Brogaard Kaas posted an update 1 year, 3 months ago
Resins… Film thickness… Tensile strength… Impact resistance… So what can these terms mean to you personally when selecting your polyethylene bags?
If you aren’t a poly salesman and have a qualification in Plastics Engineering, the terminology found in the industry probably makes your head spin. To help you, we’ve created Polyethylene Packaging 101.
Resins (Understood to be: Some of numerous physically similar polymerized synthetics or chemically modified natural resins including thermoplastic materials like polyvinyl, polystyrene, and polyethylene and thermosetting materials including polyesters, epoxies, and silicones which can be used with fillers, stabilizers, pigments, and other components to make plastics.)
It may seem overwhelming with all the current different resins available. How does one choose if you have octene, metalocene, butene, hexene, etc… A qualified sales rep should be able to help know what grade to use. Each grade has different characteristics and choices must be determined by applications. Understanding resin properties is very important in formulating the right product on your specific application.
Film Thickness (Gauge)
Polyethylene film thickness is measured by thousandths inch, or milli-inch. The thickness of the bag doesn’t always correlate into strength. A whopping gauge bag might not be strong. Generally it is just a mixture of resin grade and gauge relative to the applying. A two mil octene linear bag can have more strength than a 2 mil butene linear.
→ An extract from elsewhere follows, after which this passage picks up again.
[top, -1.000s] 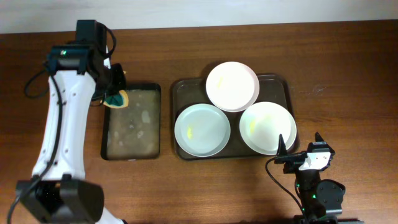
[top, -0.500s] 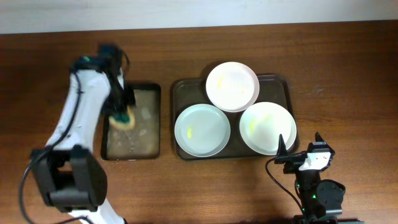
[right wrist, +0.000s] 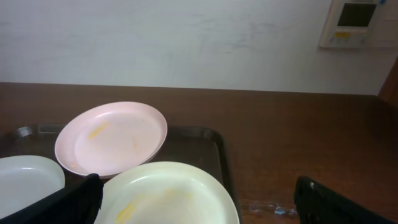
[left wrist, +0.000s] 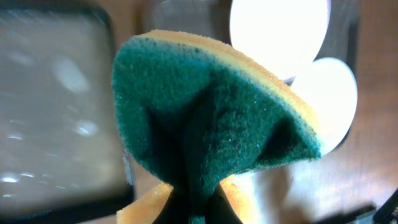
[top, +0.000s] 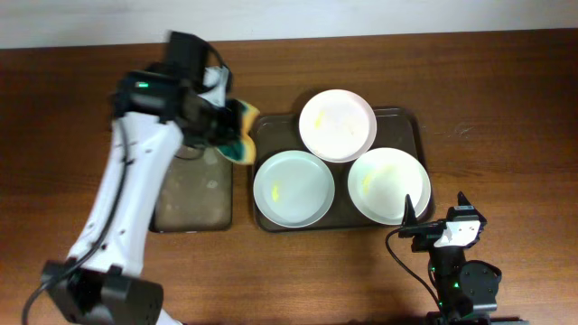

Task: Clean dirty plates on tray and stack at the side
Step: 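Carry the sponge with the left gripper onto the pale blue plate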

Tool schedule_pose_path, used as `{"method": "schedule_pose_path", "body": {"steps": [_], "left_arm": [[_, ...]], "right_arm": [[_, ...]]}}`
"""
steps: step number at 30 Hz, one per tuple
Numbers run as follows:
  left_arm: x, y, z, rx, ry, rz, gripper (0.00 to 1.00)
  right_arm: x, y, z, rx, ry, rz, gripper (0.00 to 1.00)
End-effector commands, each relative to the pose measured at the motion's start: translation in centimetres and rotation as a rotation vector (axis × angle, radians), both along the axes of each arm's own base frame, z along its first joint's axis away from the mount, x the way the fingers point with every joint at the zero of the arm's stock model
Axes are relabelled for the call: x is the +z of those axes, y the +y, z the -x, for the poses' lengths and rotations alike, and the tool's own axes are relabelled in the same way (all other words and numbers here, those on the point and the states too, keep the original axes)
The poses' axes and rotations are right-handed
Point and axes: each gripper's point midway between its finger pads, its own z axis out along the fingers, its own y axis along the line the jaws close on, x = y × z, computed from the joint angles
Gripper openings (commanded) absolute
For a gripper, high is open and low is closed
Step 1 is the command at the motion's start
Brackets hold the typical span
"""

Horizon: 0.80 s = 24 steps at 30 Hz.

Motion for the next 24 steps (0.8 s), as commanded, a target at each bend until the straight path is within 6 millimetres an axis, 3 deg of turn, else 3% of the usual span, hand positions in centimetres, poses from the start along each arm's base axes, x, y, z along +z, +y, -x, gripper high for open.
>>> {"method": "schedule_pose_path", "body": {"steps": [1, 4, 9, 17, 24], "left_arm": [[-6.2, -3.7, 1.5, 0.020, 0.108, 0.041, 0.00], [-10.5, -5.9, 2.5, 0.023, 0.126, 0.057, 0.00], [-14.1, -9.0, 3.9, -0.055, 0.084, 0.077, 0.00], [-14.1, -12.3, 4.0, -0.132, -0.001, 0.120, 0.00], [-14.4, -12.5, 3.9, -0.133, -0.041, 0.060, 0.00]], "right_arm": [[-0.3, -0.2, 0.0, -0.010, 0.005, -0.003, 0.98], [-0.3, -0.2, 0.0, -0.010, 0.005, -0.003, 0.98], [-0.3, -0.2, 0.0, -0.010, 0.005, -0.003, 0.98], [-0.3, -0.2, 0.0, -0.010, 0.005, -0.003, 0.98], [-0.3, -0.2, 0.0, -0.010, 0.005, -0.003, 0.98]]}}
Tensile Strength vs. Impact Resistance
Tensile strength is the maximum stress a material can withstand while being stretched or pulled before breaking. Why so much interest?
You need to have a very plastic bag that is certainly sufficiently strong to your application. A plastic bag that holds 50 pounds of material must have adequate tensile strength, otherwise the bag can be breaking.
Impact resistance is often a material’s ability to resist shock loading. What does this imply?
Basically it does not take film’s capability to resist being punctured. A punctured bag may result in contaminated goods or product loss.
When choosing the proper gauge and resin formula it is important to consider how tensile strength and impact resistance are relevant to your packaging application. An example that everybody can relate to is a garbage bag. I’m sure most have had failure in a garbage bag whether or not it breaks when lifting out of your can (tensile strength) or waste material punctures holes within it (impact resistance). With all of these variables in choosing the correct formula for your polyethylene package, having a knowledgeable salesman is critical.
Isn’t there was so much to learn about making Polyethylene "Film and Bags"!?!